THE PROBLEM: Every line with the word "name" in it should be extracted from the data that follows.

DATA EXTRACT:
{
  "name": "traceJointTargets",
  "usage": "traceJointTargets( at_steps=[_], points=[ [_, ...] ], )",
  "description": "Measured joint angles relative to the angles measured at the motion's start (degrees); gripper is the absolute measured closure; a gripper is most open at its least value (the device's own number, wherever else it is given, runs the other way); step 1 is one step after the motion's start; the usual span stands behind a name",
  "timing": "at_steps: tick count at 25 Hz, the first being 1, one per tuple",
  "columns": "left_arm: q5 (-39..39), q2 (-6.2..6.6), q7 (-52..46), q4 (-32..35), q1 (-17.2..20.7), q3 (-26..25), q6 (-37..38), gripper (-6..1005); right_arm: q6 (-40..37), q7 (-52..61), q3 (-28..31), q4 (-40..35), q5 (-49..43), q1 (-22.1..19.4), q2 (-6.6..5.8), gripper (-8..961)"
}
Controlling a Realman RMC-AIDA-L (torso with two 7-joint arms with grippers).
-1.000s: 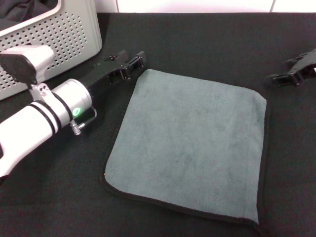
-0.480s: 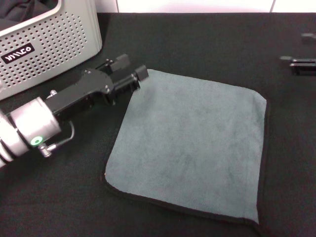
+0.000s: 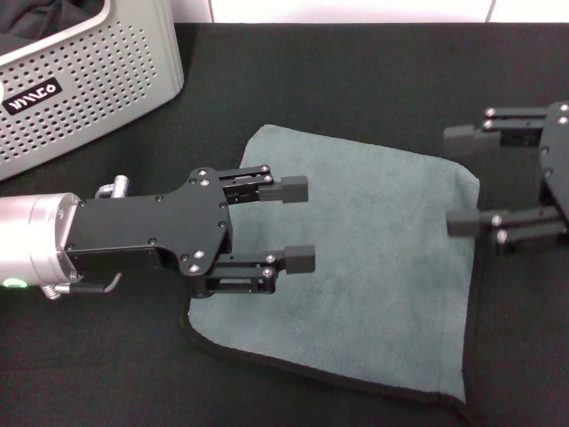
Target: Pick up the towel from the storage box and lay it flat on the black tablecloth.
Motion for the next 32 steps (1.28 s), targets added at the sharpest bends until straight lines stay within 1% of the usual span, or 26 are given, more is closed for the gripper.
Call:
traceJointTargets(
  at_steps=[2,4,9,14,20,32],
  points=[
    [-0.2,0.02,0.2,0.2,-0.4,0.0,1.7,265,0.0,-0.2,-2.1,-0.6,1.5,-0.3,-0.59,189],
    [-0.5,0.02,0.3,0.3,-0.6,-0.1,3.1,265,0.1,-0.2,-3.4,-1.3,2.6,-0.5,-0.93,189],
    [-2.7,-0.18,0.6,1.4,-0.7,0.0,4.1,265,0.2,-0.7,-3.7,-1.8,4.0,-1.2,-1.24,191],
    [-3.3,-0.61,0.0,3.7,-1.4,-0.1,4.2,265,0.3,-1.8,-3.8,-1.5,3.5,-1.4,-1.23,191],
    [-4.1,-0.91,0.2,4.0,-1.8,0.1,4.3,265,0.3,-2.4,-3.8,-1.3,3.5,-1.6,-1.22,191],
    [-4.7,-0.95,0.2,3.9,-1.8,0.1,4.2,265,0.1,-2.5,-3.7,-1.3,3.4,-1.3,-1.20,191]
  ],
)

RESPONSE FOR THIS EXERCISE:
  "name": "traceJointTargets",
  "description": "Measured joint angles relative to the angles measured at the motion's start (degrees); gripper is the absolute measured closure; a gripper is most open at its least value (the device's own number, wherever else it is given, runs the other way); step 1 is one step after the motion's start; the usual span stands behind a name",

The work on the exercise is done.